Copy out all lines from the material that contain the string "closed".

● ● ● ● ●

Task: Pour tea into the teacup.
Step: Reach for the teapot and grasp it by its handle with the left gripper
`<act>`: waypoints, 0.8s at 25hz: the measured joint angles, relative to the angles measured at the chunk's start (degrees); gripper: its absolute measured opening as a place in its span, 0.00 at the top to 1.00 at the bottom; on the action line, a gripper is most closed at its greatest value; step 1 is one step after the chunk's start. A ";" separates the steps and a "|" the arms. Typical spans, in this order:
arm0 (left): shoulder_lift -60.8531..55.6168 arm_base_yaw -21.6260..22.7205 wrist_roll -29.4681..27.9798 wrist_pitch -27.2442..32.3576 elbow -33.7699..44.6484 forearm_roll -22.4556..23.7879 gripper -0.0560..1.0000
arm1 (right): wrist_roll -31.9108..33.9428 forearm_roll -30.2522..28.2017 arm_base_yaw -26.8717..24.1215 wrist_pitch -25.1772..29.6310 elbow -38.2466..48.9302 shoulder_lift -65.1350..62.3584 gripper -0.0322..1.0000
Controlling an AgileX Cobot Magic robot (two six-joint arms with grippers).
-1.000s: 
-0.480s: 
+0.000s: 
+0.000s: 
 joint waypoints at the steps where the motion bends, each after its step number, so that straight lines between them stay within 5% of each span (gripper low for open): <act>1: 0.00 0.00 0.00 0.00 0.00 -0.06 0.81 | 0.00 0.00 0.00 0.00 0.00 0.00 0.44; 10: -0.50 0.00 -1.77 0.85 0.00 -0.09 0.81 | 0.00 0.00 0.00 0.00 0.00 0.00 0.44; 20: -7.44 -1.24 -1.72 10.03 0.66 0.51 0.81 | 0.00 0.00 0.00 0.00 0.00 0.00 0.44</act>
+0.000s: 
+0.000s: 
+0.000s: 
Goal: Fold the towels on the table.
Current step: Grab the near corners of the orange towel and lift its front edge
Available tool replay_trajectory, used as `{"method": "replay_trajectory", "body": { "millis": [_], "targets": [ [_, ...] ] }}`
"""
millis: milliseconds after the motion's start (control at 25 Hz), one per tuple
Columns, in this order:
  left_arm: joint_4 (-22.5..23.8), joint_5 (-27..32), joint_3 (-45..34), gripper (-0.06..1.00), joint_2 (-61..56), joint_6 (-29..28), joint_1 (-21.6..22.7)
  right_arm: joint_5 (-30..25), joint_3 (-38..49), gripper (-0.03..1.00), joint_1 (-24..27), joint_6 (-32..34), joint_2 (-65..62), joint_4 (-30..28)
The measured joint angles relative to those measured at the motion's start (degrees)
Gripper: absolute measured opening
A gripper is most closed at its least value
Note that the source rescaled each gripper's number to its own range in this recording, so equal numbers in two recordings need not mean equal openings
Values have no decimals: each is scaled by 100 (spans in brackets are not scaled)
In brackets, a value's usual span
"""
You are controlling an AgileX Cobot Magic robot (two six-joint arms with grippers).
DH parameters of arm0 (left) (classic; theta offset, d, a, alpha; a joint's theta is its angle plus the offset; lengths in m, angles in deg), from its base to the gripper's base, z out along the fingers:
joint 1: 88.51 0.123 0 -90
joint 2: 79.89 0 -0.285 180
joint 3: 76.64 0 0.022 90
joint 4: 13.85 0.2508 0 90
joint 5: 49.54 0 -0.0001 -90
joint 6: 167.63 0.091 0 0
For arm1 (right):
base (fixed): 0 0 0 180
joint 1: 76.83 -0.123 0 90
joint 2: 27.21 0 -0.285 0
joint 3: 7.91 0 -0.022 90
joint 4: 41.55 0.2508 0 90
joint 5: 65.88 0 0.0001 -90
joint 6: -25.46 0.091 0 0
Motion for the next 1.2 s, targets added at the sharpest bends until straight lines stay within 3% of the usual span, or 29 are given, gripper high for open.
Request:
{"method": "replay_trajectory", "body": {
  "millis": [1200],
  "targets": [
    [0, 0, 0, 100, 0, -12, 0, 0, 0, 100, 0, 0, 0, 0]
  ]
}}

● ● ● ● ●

#### [Answer area]
`<act>`: waypoints, 0.8s at 25hz: the measured joint angles, relative to the angles measured at the chunk's start (degrees); gripper: its absolute measured opening as a place in its span, 0.00 at the top to 1.00 at the bottom; on the action line, a gripper is most closed at its greatest value; step 1 is one step after the chunk's start. A ";" separates the steps and a "|" the arms. Typical spans, in this order:
A gripper is most closed at its least value

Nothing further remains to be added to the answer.